Segment Start: RECORDS SHOWN

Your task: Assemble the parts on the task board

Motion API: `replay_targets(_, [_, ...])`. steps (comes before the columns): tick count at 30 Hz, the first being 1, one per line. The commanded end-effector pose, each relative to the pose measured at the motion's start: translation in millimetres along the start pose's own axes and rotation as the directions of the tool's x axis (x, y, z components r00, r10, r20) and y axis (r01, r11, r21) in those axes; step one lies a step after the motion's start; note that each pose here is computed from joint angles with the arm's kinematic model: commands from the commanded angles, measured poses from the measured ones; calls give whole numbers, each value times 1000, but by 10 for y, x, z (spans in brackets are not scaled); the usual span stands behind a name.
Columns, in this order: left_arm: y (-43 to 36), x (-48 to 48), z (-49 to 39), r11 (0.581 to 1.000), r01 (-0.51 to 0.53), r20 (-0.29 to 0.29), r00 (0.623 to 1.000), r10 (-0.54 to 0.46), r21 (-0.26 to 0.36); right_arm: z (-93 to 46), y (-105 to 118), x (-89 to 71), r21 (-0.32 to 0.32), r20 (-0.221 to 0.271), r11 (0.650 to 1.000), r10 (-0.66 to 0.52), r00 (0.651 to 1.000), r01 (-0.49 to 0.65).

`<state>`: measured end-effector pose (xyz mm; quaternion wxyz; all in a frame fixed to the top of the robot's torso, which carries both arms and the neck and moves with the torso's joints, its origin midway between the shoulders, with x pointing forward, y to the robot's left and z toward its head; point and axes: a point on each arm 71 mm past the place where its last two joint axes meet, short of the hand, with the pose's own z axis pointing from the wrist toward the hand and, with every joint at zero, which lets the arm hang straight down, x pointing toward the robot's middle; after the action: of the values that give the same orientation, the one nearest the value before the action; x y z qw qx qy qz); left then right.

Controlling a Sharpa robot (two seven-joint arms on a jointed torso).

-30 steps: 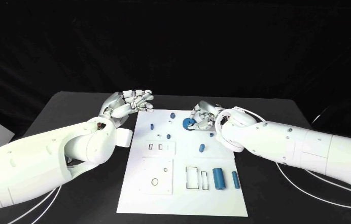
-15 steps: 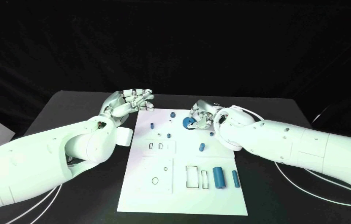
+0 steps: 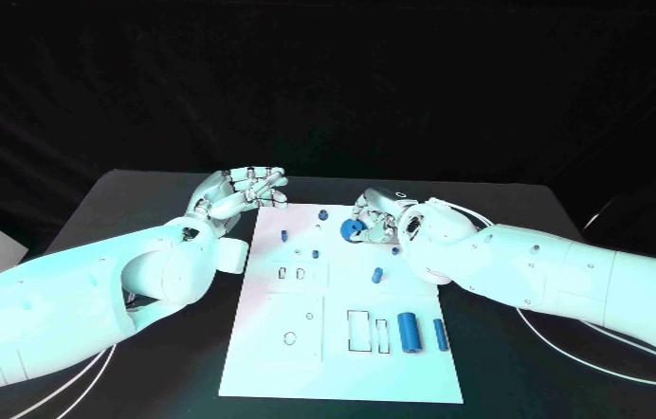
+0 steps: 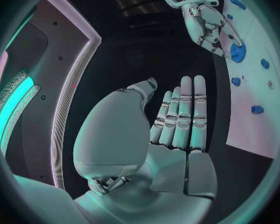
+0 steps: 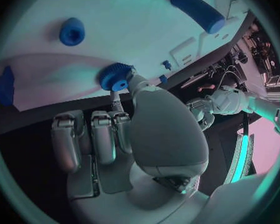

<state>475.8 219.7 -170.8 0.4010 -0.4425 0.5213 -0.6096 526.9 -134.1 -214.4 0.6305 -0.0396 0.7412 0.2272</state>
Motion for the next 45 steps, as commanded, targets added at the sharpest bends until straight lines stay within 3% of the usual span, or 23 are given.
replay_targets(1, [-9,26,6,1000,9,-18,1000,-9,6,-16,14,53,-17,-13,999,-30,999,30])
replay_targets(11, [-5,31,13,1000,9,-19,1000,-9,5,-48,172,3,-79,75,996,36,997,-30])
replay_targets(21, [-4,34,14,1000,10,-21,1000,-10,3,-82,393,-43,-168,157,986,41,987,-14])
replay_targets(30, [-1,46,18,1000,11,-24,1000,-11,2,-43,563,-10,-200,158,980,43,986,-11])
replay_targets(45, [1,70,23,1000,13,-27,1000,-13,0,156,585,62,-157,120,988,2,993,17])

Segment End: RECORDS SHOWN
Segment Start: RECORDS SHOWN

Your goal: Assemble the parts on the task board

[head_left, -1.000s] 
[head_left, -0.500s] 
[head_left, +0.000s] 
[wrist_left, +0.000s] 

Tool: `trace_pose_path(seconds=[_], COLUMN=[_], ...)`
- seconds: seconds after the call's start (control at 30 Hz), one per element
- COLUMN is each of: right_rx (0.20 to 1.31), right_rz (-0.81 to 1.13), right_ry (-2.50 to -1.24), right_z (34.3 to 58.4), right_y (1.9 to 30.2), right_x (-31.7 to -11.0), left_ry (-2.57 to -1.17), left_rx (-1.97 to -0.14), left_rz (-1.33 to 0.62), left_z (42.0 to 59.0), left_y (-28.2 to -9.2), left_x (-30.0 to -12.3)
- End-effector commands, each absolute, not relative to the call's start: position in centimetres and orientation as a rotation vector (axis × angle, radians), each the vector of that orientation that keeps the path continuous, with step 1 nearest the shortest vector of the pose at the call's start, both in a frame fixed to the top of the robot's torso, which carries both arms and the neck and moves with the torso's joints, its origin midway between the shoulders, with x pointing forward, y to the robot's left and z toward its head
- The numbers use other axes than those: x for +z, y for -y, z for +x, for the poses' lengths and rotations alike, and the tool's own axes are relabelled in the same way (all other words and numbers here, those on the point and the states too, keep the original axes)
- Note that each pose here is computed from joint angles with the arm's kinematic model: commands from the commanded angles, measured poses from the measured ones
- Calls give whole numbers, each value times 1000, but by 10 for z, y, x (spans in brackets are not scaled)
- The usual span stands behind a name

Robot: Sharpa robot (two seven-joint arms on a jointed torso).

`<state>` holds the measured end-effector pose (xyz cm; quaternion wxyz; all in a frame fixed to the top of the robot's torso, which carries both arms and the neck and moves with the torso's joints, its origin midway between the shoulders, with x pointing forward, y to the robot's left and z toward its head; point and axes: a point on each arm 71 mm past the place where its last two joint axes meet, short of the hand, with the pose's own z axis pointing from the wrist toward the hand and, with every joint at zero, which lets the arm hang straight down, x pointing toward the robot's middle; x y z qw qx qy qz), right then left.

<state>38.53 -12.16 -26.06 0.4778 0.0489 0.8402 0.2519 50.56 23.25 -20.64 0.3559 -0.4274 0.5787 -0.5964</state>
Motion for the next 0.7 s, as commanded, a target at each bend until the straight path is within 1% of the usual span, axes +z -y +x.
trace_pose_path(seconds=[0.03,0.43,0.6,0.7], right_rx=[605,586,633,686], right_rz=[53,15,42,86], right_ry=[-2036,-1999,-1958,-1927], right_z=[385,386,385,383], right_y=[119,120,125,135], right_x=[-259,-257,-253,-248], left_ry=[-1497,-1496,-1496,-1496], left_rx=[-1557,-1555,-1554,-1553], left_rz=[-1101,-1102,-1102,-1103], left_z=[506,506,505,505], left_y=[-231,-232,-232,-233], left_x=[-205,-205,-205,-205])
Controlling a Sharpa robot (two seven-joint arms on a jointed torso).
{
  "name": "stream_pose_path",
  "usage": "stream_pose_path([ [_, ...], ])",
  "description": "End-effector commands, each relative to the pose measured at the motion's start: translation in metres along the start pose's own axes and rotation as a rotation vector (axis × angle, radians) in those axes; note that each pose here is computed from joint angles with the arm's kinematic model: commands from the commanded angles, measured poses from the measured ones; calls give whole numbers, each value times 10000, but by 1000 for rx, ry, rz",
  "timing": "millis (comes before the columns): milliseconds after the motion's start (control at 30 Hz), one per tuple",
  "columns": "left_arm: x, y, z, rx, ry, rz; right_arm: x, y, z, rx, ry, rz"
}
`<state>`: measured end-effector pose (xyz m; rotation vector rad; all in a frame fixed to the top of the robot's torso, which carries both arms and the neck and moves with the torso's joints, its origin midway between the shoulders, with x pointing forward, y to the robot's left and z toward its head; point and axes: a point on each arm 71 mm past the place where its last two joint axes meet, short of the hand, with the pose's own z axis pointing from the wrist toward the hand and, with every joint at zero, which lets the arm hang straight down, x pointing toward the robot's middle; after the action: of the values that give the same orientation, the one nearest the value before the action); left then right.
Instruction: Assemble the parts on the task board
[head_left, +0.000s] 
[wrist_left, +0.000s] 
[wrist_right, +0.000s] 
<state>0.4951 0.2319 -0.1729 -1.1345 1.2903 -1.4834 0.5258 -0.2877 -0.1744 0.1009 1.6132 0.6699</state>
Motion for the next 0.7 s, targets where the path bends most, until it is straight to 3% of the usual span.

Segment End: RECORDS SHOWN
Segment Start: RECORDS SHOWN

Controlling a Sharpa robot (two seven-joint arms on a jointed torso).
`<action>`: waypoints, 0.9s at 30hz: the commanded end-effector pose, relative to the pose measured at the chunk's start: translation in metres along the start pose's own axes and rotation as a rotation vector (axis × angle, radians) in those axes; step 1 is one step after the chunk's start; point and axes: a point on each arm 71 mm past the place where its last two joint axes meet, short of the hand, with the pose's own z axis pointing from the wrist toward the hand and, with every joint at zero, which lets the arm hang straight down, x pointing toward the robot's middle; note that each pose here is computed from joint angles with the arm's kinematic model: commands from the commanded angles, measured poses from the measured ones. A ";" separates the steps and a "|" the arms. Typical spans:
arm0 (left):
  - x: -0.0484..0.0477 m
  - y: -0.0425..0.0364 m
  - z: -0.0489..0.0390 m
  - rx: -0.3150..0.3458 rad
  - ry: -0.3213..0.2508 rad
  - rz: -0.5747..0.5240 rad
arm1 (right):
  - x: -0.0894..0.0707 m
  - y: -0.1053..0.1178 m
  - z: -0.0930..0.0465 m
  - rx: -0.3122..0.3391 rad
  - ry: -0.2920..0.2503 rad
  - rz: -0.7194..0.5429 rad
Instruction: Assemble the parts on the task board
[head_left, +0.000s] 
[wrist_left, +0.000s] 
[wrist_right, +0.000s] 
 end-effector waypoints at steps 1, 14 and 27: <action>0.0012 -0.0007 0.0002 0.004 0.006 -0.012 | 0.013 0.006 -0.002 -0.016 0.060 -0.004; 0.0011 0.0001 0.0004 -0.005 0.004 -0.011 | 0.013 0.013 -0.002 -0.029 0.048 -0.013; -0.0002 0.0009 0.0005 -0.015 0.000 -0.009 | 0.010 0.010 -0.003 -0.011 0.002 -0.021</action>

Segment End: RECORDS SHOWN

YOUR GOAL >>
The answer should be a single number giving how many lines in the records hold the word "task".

RESULT FOR THIS EXERCISE >>
4